Beim Fernsehen wurde kontrolliert, dass nicht vergessen wurde, Punkt Mitternacht das Testbild auf den Sender zu holen. Besonders im Fokus stand der auf dem Kyffhäuser stehende Sendeturm, weil dieser in der Lage war, ZDF und ARD auch in den Raum der DDR zu übertragen. Dort wurde für den „Schwarzen Kanal“mitgeschnitten – Futter für Karl Eduard von Schnitzler – in Bienstädt wurde überwacht, dass wirklich nur politische Magazine kopiert wurden und nicht etwa Unterhaltungsprogramme.
Die Stasi zog erst Mitte der 1980er-Jahre auf das Gelände, das intern mit dem Decknamen „Wespe“bezeichnet wurde. Seitdem war es zweigeteilt, durch Zäune und Sicherheitsbeamte schirmte sich die Stasi ab. Als nach der politischen Wende der Stasiblock im Visier der Bürgerkomitees von Gotha und Gierstädt stand, sei dieser über Nacht geräumt worden. Nur die als Lager genutzten Garagen waren noch gefüllt – mit Elektronik, die der der Post Generationen voraus war (Made in West Germany), und Notverpflegung, mit der die Stasi ein halbes Jahr abgeschnitten auf dem Berg überlebt hätte.
Die Postarbeiter mussten selbst ihre Verpflegung organisieren. Lediglich für ein warmes Mittagessen wurde gesorgt – von der LPG Töttelstädt. Insgesamt 40 Mitarbeiter beschäftigte die Post auf der Bienstädter Warte – rund um die Uhr im VierSchicht-Betrieb, vor Ort und mit den bekannten blauen Dienstfahrzeugen im Außendienst.

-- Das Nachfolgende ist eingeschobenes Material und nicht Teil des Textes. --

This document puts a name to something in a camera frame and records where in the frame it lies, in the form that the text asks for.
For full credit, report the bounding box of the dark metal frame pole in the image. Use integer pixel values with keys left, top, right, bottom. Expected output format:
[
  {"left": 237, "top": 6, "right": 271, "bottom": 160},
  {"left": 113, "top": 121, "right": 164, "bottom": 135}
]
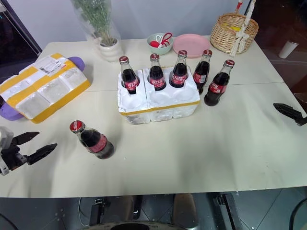
[{"left": 0, "top": 11, "right": 43, "bottom": 58}]

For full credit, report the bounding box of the green plant in plastic wrap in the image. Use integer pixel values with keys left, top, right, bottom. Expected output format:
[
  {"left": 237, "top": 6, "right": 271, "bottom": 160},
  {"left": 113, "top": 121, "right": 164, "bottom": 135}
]
[{"left": 70, "top": 0, "right": 122, "bottom": 47}]

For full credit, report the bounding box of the black table leg base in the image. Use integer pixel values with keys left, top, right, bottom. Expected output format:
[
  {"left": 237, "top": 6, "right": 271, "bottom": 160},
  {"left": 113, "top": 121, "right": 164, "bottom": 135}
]
[{"left": 212, "top": 193, "right": 243, "bottom": 230}]

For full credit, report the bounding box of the white foam bottle tray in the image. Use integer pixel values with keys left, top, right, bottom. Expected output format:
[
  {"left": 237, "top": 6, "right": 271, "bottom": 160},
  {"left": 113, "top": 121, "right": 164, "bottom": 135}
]
[{"left": 117, "top": 65, "right": 201, "bottom": 126}]

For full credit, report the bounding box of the red and white looped item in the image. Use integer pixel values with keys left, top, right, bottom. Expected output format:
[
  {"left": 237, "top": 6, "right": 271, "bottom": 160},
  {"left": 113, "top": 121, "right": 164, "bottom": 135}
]
[{"left": 155, "top": 32, "right": 173, "bottom": 47}]

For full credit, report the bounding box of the woven wicker basket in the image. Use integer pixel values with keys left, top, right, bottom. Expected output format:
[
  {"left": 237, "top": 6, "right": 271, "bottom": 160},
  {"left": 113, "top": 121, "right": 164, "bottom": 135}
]
[{"left": 210, "top": 12, "right": 260, "bottom": 55}]

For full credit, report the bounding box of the pink plate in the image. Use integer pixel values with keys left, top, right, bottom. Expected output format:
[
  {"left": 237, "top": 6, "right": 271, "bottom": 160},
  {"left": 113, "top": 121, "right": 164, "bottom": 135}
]
[{"left": 173, "top": 34, "right": 212, "bottom": 59}]

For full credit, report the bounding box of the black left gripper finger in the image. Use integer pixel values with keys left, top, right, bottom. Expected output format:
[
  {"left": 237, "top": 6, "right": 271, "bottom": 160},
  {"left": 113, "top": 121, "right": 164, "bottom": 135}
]
[
  {"left": 12, "top": 131, "right": 40, "bottom": 146},
  {"left": 25, "top": 143, "right": 59, "bottom": 166}
]

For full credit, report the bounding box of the glass cola bottle red cap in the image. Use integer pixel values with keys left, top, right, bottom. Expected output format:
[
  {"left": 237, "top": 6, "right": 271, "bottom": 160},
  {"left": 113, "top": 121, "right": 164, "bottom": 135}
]
[
  {"left": 168, "top": 49, "right": 189, "bottom": 89},
  {"left": 119, "top": 55, "right": 141, "bottom": 96},
  {"left": 192, "top": 49, "right": 213, "bottom": 94},
  {"left": 146, "top": 53, "right": 167, "bottom": 92},
  {"left": 204, "top": 59, "right": 236, "bottom": 107},
  {"left": 69, "top": 120, "right": 115, "bottom": 160}
]

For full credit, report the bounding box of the purple plastic tray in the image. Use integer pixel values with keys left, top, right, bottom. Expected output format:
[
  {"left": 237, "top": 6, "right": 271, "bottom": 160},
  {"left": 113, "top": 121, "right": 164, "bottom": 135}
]
[{"left": 0, "top": 56, "right": 85, "bottom": 121}]

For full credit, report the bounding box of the white ribbed vase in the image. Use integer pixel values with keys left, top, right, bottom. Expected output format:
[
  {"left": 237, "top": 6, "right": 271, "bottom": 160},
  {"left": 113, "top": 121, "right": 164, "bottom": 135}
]
[{"left": 98, "top": 36, "right": 124, "bottom": 63}]

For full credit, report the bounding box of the dark rounded robot body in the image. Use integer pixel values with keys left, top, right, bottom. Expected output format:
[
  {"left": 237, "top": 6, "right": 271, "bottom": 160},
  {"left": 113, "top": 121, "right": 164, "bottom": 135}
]
[{"left": 89, "top": 219, "right": 200, "bottom": 230}]

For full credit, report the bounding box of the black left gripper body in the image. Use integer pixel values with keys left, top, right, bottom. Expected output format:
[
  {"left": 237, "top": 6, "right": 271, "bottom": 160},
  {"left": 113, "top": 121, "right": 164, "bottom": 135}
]
[{"left": 0, "top": 145, "right": 28, "bottom": 171}]

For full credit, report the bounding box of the pale green bowl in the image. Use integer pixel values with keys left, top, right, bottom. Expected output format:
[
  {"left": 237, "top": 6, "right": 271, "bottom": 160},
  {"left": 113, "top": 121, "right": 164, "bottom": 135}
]
[{"left": 146, "top": 33, "right": 174, "bottom": 56}]

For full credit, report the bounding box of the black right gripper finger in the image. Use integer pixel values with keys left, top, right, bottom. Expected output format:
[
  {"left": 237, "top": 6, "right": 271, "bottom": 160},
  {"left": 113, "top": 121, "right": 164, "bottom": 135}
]
[{"left": 273, "top": 103, "right": 307, "bottom": 127}]

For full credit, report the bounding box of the white tumbler cup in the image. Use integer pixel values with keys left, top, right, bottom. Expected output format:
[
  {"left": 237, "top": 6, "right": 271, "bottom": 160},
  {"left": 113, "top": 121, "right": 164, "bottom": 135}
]
[{"left": 278, "top": 40, "right": 299, "bottom": 59}]

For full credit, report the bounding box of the white foam lid yellow tape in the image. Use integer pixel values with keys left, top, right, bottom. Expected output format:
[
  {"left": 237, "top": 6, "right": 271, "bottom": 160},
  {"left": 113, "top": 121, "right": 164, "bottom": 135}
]
[{"left": 0, "top": 53, "right": 92, "bottom": 125}]

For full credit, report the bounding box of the cream macrame tassel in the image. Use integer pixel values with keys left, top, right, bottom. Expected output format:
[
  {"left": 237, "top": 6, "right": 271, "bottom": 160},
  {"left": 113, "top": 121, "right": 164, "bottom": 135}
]
[{"left": 230, "top": 0, "right": 257, "bottom": 58}]

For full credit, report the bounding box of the yellow item in basket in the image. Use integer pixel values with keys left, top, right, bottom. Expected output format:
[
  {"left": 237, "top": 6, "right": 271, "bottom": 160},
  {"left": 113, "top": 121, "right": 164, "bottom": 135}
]
[{"left": 221, "top": 22, "right": 241, "bottom": 32}]

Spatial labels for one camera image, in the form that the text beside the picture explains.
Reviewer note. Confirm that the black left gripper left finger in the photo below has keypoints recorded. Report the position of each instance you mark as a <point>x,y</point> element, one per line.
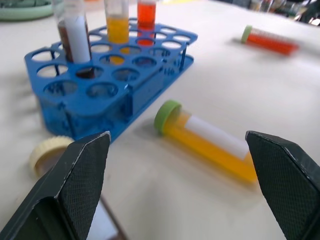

Nach der Wende wurde die Messstelle dem Bundesamt für Post und Telekommunikation (die spätere Bundesnetzagentur) angegliedert, von dem im Westen bereits ähnliche Einrichtungen betrieben wurden. Die Frequenztreue und die Suche nach Funkstörungen gehörten für die verbliebenen Mitarbeiter weiter zum täglichen Brot. Plasmafernseher und Solaranlagen, so erinnert sich Horst Reimann, gehörten zu den häufigsten Störquellen. Bis in den Raum Coburg hinein sei man auf Störungssuche gewesen. Anfangs noch mit den blauen Fahrzeugen der Ost-Post – und mit einem Begleitschreiben des Bürgerkomitees, in dem die Arbeit der Postler erklärt und bestätigt wurde, dass nichts abgehört wird.
Nach seinem Ruhestand 2012 blieb Horst Reimann dem Funkbetrieb treu – als Amateurfunker. Der Reiz sei immer noch sehr stark, möglichst weit entfernte Kontakte zu pflegen. Wobei die Funkdisziplin inzwischen nur noch Ehrensache ist. Als Vereinsvorsitzender des Gothaer Ortsverbandes des Deutschen Amateurradioclubs ist er bis heute auf Empfang geblieben. In diesem Jahr feiert er das 50-jährige Jubiläum seiner Sendelizenz.